- [Your objective]
Every line below that has the string "white" needs to be copied.

(Items from a data source)
★ ★ ★ ★ ★ ★ ★

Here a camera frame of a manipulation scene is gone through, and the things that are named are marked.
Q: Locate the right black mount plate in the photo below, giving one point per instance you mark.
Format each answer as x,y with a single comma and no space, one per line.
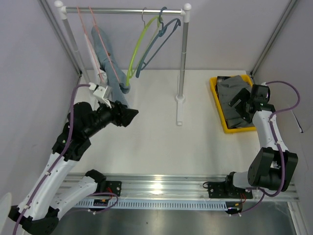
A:
224,190

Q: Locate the white skirt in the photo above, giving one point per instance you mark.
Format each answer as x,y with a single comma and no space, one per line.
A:
100,75

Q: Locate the pink wire hanger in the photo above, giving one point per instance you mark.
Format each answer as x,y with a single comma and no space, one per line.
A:
102,42
82,23

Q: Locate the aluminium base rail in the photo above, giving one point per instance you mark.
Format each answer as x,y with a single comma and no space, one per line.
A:
168,187

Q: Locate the perforated cable tray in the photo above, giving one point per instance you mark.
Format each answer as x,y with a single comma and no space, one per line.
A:
202,205

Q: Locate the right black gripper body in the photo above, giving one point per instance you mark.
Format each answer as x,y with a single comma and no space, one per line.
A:
241,110

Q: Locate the black mount plate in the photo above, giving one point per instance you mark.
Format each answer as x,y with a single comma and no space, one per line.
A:
224,190
113,187

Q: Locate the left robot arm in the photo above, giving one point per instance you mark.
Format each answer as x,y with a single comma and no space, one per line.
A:
40,212

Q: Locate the yellow plastic bin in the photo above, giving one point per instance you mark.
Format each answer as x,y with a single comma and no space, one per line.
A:
226,130

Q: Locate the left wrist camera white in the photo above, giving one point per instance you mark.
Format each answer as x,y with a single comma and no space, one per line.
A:
102,93

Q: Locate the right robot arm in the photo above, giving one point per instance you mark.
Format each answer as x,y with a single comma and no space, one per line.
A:
273,167

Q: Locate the lime green hanger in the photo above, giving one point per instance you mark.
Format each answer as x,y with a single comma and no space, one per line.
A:
131,68

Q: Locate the white clothes rack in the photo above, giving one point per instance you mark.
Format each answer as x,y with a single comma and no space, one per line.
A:
184,13

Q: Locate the left black mount plate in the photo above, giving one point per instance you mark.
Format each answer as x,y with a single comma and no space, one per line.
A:
113,187

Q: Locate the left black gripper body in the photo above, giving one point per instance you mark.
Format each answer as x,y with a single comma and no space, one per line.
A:
103,117

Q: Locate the grey folded garment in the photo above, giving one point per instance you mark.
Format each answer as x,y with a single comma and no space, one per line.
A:
227,87

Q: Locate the light blue denim garment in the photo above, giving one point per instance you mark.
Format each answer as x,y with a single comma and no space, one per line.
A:
118,89

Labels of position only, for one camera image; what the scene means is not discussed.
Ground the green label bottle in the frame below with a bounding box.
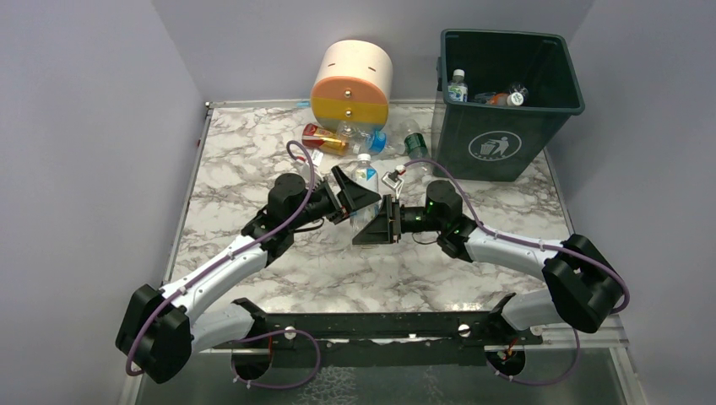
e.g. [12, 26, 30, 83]
[398, 119, 430, 160]

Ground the white blue label bottle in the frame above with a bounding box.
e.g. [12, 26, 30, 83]
[447, 69, 469, 102]

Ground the orange label clear bottle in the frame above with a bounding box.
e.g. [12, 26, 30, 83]
[486, 92, 524, 106]

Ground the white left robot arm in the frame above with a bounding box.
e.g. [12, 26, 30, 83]
[115, 166, 381, 383]

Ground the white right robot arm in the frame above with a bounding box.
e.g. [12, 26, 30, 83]
[352, 181, 629, 333]

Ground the dark green plastic bin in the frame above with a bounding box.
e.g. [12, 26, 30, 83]
[431, 29, 584, 182]

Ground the blue cap clear bottle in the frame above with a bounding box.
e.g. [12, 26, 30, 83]
[336, 121, 388, 155]

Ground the red gold label bottle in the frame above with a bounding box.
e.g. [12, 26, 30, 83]
[301, 123, 350, 156]

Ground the cream orange round drawer box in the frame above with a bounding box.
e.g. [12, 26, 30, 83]
[309, 40, 393, 130]

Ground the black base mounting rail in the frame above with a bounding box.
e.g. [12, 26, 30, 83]
[219, 299, 542, 377]

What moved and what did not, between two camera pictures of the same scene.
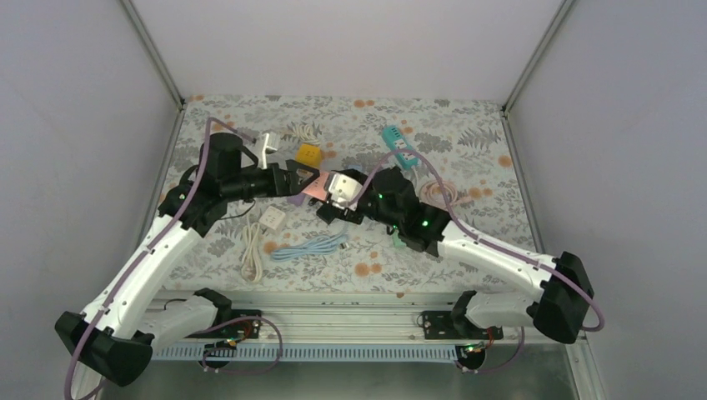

★ ★ ★ ★ ★ ★ ★

- [Answer box]
Q: Locate the white skirt in the photo above, giving one point per instance you mark.
Q: Locate the left wrist camera white in the photo above, giving one point per instance you mark.
Q: Locate the white clothes rack in the photo above, giving one point per instance you mark.
Ground the white blue label bottle in the frame above with a bounding box.
Ground the white left robot arm in the frame above with a bounding box.
Ground the white right robot arm in the frame above with a bounding box.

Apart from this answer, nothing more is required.